Exercise goal → Starting at the line that contains "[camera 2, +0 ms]", print each line exactly through the end of the listing. Skip any pictures and add nothing.

———

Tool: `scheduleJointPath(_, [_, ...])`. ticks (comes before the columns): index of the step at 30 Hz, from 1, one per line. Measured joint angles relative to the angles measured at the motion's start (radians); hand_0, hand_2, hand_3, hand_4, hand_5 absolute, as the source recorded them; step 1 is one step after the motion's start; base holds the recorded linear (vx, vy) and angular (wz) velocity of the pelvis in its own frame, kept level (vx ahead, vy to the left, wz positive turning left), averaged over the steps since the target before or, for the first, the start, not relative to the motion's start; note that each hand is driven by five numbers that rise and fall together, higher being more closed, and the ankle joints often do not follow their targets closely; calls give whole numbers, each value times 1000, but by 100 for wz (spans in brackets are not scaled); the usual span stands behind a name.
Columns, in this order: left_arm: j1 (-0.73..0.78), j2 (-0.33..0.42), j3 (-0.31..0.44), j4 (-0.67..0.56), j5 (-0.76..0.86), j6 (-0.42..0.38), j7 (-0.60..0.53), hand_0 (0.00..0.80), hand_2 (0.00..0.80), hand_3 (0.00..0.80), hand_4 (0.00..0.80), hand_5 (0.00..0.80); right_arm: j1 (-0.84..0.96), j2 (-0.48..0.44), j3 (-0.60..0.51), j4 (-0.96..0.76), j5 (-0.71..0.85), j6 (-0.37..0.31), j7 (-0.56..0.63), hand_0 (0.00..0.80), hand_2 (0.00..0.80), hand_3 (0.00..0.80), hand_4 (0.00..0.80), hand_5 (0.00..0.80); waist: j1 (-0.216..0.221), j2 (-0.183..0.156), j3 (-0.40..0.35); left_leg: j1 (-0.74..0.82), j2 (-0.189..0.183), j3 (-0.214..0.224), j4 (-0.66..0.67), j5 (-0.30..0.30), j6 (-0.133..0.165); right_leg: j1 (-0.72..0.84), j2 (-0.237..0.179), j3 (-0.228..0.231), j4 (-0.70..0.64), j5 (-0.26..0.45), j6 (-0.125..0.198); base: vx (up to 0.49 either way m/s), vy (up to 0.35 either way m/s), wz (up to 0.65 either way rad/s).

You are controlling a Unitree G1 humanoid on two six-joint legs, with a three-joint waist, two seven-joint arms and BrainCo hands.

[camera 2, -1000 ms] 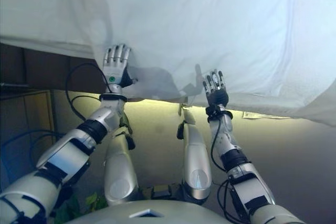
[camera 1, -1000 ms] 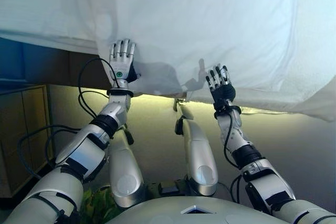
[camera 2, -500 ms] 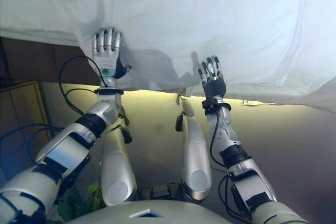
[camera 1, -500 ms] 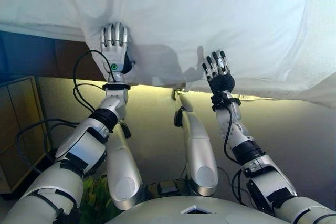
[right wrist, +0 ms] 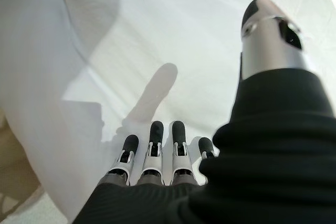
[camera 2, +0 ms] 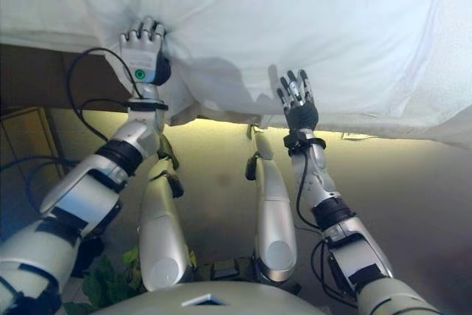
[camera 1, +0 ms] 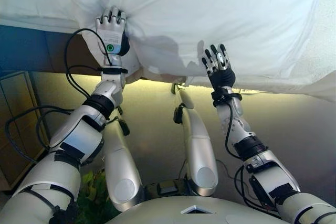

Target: Make the bed neatly

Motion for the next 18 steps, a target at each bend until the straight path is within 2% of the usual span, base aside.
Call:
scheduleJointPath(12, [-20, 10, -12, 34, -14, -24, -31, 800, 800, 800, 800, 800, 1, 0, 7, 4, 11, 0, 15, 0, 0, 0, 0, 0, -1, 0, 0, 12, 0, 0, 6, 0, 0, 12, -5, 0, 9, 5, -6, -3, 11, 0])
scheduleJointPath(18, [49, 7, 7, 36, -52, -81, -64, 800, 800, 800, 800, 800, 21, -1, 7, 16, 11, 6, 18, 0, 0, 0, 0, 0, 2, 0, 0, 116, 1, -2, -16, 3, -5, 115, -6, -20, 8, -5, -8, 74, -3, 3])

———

The completed task →
[camera 2, +0 ms] 
[camera 1, +0 ms] 

Target: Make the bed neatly

Motion for the next 18 steps, a target at each bend until the straight path is within 2% of the usual span, base aside.
Call:
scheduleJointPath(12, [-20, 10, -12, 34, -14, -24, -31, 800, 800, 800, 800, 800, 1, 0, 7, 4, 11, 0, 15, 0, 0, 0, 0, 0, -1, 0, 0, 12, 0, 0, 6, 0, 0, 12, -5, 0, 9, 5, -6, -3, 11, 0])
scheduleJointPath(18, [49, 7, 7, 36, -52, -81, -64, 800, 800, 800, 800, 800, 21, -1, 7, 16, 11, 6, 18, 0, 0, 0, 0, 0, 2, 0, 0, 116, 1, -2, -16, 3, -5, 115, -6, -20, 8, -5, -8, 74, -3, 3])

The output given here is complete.